Bentornato don Matteo, pro-life in prima serata
Di Giuliano Guzzo (del 11/09/2009 @ 15:42:22, in Bioetica, linkato 1861 volte)

Col televisore, come penso molti, vivo una relazione complicata. Il più delle volte lo getterei dalla finestra.
E farei bene. Ma alla fine - sarà la pigrizia - desisto sempre da intenti precipitosi e lascio il luciferino macchinario dov'è, in attesa di trasmissioni migliori. Il ritorno di don Matteo, sacerdote detective interpretato da un sempreverde Terence Hill, ha premiato – meglio tardi che mai - quest'attesa.
La serie televisiva, giunta alla settima edizione, conserva intatta la propria struttura narrativa originale: le avventure hanno luogo in quel di Gubbio dove don Matteo, ex missionario dall'insuperabile fiuto investigativo, grazie anche al supporto del maresciallo Cecchini, un ispirato Nino Frassica, smaschera il colpevole di turno. Ma la sua non è una caccia all'uomo, o per meglio dire al peccatore, ma al peccato; a don Matteo non interessa tanto una cattura, bensì una liberazione, quella dell'anima dei malfattori.
A questo schema noto, replicato per oltre cento puntate, il ritorno di don Matteo ha aggiunto un lodevole tocco pro-life. Infatti, nel corso di una delle due puntate d'esordio della nuova serie, don Matteo, pur senza trascurare la sua vena investigativa, s'è cimentato nel soccorso di una studentessa liceale in attesa di un bambino, bambino decisamente sgradito, almeno in origine, sia ai suoi genitori di lei, sia al giovane padre.
Alla fine il bambino nascerà, anche se la puntata si chiude prima.
L'intera puntata, in definitiva, altro non è stata che una dimostrazione lineare e senza pretese di quello che da decenni afferma il Movimento per la Vita: con le donne che vivono una gravidanza difficile, la risposta è una sola, l'unica vera e la sola che non stanca nemmeno se ripetuta all'infinito. E' l'amore.
E non è un caso se, prima di congedare il proprio pubblico, don Matteo regala una perla che in televisione si fa diamante:”la verità e l'amore sono la stessa cosa”.
Che la svolta pro-life di don Matteo non sia casuale o temporanea, lo dimostra anche l'introduzione di un nuovo personaggio: Agostino, bambino dalle fattezze angeliche che, fuggito dalla custodia delle suore, trova nella canonica di Gubbio un rifugio accogliente e pronto all'ascolto.
La storia di Agostino non è delle più allegre: suo padre è morto, ma non ha mai conosciuto la madre, che ha deciso di non riconoscerlo, anche se lui la crede impegnata perpetuamente in viaggi esotici.

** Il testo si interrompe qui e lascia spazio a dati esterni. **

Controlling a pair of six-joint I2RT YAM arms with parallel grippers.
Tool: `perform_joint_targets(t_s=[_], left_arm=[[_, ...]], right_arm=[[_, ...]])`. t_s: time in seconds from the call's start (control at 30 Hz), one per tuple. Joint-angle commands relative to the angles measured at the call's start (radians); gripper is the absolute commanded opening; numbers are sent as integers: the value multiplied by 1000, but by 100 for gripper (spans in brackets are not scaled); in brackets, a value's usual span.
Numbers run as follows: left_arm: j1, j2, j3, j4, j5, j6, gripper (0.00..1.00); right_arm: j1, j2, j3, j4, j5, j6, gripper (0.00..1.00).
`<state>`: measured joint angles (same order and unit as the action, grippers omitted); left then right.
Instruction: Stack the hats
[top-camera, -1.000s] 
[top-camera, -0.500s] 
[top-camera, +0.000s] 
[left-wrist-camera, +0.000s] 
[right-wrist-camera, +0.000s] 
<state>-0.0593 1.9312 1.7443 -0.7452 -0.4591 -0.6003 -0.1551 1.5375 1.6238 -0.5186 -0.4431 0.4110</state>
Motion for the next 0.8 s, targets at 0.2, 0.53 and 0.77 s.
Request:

Lasciare un bimbo alla sola custodia paterna col rischio, com'è accaduto al nuovo amico di don Matteo, di ritrovarsi solo ancora giovanissimo, non è certo un comportamento esemplare.
Ma è pur sempre offrire una seconda possibilità, e lasciare che il bambino venga al mondo, piuttosto che lasciarlo, tritato, nelle immondizie.
Nascere senza madre o perderla subito è certamente dura, ma non mai è detta l'ultima parola, perché, come ci dimostrano venti secoli di meraviglie, l'amore di Dio vede oltre le nostre paure.
Bentornato, caro don Matteo.
Grazie a te il televisore, quello che troppo spesso è la cornice fisica della miseria, ha ancora un senso.